I SPENT LAST Saturday, a gray and dreary day, reading back issues of the Journal, missing him already. Wally Graves, a contributing writer since 1993 and a very dear member of the Journal family, lost his battle with melanoma last week at age 77.

With his playful, wicked wit, Wally often made me laugh. Sometimes he made me cry. But he always, always made me think harder and more critically about things like life and truth and beauty, morality and mortality.

By the time he began writing for the Journal, he was retired from teaching and had the luxury of time to explore topics he thought were significant. More importantly, he had the wisdom of more than 70 years to bring to the task.

One of his first stories was on racism on the North Coast or more accurately, what would normally be a non-story, the lack of racism that he had experienced first hand as a juror in a civil trial against a black man in Eureka. It wasn't a sugarcoated report designed to make us feel superior to the Rodney King trial that was unfolding simultaneously in Los Angeles. It was a factual, searching-for-truth story, a Wally hallmark.

Wally wrote on the topic of California's new Three Strikes law and its inherent unfairness in 1994, the same year he explored the complex, controversial topic of abortion. On the abortion story, I remember Wally interviewing pro-choice and pro-life advocates.
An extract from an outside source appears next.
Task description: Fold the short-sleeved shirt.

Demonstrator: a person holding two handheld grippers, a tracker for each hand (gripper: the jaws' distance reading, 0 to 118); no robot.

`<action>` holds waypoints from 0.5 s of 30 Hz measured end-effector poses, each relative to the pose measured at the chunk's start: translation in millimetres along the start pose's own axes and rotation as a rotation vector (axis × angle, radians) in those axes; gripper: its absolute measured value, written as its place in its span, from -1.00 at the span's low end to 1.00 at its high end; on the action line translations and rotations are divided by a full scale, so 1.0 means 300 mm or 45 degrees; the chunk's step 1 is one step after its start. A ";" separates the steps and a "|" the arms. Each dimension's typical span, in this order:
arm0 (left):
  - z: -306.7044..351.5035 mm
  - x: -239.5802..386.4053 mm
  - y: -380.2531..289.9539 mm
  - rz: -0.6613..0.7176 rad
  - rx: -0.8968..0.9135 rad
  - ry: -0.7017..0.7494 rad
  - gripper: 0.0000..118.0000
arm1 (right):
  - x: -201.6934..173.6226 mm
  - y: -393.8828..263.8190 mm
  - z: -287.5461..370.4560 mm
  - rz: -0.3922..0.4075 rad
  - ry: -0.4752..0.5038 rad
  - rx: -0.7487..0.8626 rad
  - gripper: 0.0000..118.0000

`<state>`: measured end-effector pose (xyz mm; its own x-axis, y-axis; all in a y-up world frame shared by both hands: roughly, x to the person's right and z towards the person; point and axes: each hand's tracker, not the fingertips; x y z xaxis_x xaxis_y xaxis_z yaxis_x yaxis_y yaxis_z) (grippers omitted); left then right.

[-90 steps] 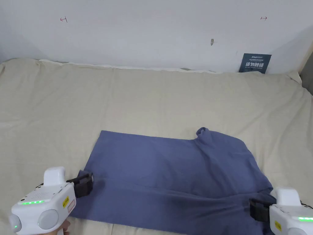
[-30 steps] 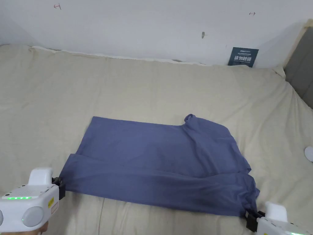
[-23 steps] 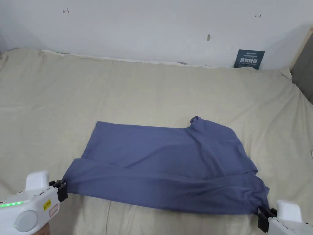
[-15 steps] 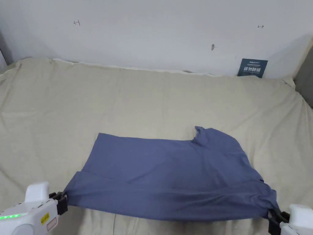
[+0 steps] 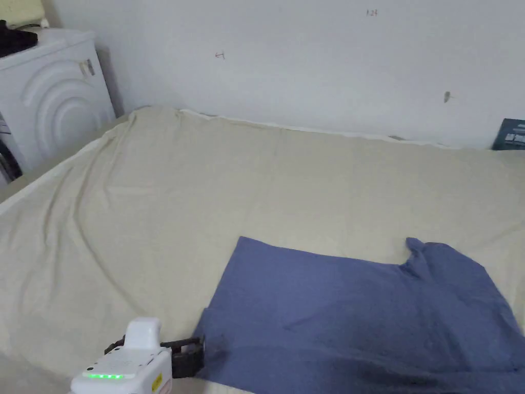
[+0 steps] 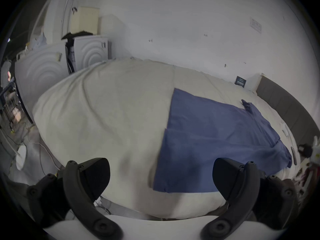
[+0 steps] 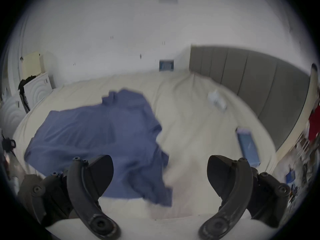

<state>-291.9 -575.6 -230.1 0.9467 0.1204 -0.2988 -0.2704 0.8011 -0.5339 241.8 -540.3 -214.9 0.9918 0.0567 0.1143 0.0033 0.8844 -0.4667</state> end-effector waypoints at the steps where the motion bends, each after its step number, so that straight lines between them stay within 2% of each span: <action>1: 0.034 0.015 0.029 -0.021 0.027 -0.001 0.99 | -0.016 0.030 0.012 0.029 0.020 0.049 0.88; 4: 0.038 0.075 0.089 -0.099 0.085 -0.012 0.98 | -0.077 0.129 0.031 0.095 0.077 0.088 0.87; 5: 0.030 0.094 0.114 -0.132 0.110 -0.017 0.91 | -0.095 0.154 0.024 0.099 0.158 0.092 0.83; 6: 0.029 0.125 0.136 -0.164 0.120 -0.052 0.54 | -0.111 0.174 0.015 0.091 0.216 0.108 0.58; 7: 0.030 0.156 0.156 -0.193 0.153 -0.087 0.01 | -0.133 0.192 0.009 0.086 0.244 0.121 0.21; 8: 0.021 0.190 0.184 -0.224 0.194 -0.096 -0.59 | -0.159 0.209 0.000 0.079 0.232 0.124 -0.37; 9: -0.008 0.220 0.217 -0.219 0.189 -0.080 -0.98 | -0.183 0.220 -0.018 0.082 0.238 0.118 -1.00; 12: -0.119 0.264 0.312 -0.162 0.114 -0.115 -0.99 | -0.238 0.236 -0.064 0.088 0.238 0.130 -1.00; 14: -0.209 0.292 0.373 -0.152 0.115 -0.133 -1.00 | -0.265 0.243 -0.096 0.077 0.315 0.100 -1.00; 15: -0.266 0.307 0.398 -0.168 0.094 -0.136 -1.00 | -0.282 0.245 -0.110 0.077 0.309 0.102 -1.00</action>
<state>-251.0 -515.7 -384.5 0.9874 0.0698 -0.1421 -0.1327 0.8545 -0.5023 162.2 -495.4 -287.8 0.9915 0.0061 -0.1300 -0.0573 0.9171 -0.3945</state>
But then he shifted his focus to women, randomly asking, "Do you know anyone who has had an abortion?" and "What were your experiences?" By doing so he came closer to the truth than I would have thought possible.

From the mid '90s through November of last year, Wally wrote big, meaty stories (on the 50th anniversary of the battle for Iwo Jima and the high price paid by Humboldt County's youth), delightful profiles (Gayle Karshner and Stan Roscoe), humorous essays (on cats and midnight gardening).

I have two favorites. One, a story Wally wrote on his famous artist/brother Morris Graves ("Birth of an artist," December 1996). The other, "Bankrupt on Jupiter" (May 1995), a powerful man-vs.-nature story about a piece of machinery used from the 1940s through the 1970s to build dikes around Humboldt Bay.

Wally's written words had beauty and passion and uncommon wisdom. And we will miss him dearly.